TASK ITEM: What is the number of lines in the entries that contain "Coordinates"? Reply with that number only.

※ ※ ※

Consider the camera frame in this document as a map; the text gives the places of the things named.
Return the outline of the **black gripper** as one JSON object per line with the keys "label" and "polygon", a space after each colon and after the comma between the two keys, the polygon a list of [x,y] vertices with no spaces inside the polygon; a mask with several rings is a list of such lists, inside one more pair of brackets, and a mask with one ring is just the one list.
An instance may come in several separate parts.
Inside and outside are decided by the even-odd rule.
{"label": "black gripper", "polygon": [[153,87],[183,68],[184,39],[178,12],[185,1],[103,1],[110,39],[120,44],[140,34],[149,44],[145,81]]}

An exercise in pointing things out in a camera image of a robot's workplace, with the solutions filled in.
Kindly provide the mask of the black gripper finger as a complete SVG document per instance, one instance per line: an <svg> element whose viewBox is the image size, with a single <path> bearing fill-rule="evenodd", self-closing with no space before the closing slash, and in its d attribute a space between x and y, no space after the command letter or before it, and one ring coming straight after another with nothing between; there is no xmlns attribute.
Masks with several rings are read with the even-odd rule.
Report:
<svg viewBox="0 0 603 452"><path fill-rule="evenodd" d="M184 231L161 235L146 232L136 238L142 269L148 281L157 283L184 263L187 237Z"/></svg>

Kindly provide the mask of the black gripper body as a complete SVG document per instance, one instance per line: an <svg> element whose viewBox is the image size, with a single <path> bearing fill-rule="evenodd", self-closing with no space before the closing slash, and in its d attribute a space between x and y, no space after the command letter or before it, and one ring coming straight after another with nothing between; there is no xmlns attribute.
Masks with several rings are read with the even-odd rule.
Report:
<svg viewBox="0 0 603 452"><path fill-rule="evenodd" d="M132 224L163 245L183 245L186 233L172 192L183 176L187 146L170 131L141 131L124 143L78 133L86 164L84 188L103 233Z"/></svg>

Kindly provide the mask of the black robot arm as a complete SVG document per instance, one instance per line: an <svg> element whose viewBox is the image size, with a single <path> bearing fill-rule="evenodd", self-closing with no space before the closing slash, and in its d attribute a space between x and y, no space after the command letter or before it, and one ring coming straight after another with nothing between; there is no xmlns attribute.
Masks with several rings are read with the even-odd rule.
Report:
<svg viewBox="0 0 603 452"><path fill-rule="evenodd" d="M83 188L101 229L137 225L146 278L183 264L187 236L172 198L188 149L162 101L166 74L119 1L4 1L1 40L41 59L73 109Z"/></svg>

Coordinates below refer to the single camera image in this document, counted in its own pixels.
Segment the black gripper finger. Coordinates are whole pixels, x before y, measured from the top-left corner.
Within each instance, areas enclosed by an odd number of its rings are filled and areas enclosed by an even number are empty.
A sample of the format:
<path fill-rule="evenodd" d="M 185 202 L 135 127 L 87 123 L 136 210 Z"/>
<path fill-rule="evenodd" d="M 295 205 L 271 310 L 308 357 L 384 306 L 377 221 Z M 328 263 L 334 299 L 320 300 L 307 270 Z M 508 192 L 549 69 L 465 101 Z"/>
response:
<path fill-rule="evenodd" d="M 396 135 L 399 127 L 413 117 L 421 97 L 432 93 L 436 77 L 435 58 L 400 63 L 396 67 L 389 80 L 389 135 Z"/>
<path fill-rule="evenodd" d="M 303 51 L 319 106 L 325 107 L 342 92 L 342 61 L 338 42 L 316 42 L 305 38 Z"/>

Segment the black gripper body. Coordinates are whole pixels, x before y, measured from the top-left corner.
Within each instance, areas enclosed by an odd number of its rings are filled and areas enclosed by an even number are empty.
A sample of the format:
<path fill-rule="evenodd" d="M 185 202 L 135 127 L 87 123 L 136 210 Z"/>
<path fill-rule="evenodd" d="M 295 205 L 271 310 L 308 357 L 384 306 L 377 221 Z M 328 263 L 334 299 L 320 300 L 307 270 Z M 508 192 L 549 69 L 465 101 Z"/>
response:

※ ※ ※

WRITTEN RESPONSE: 3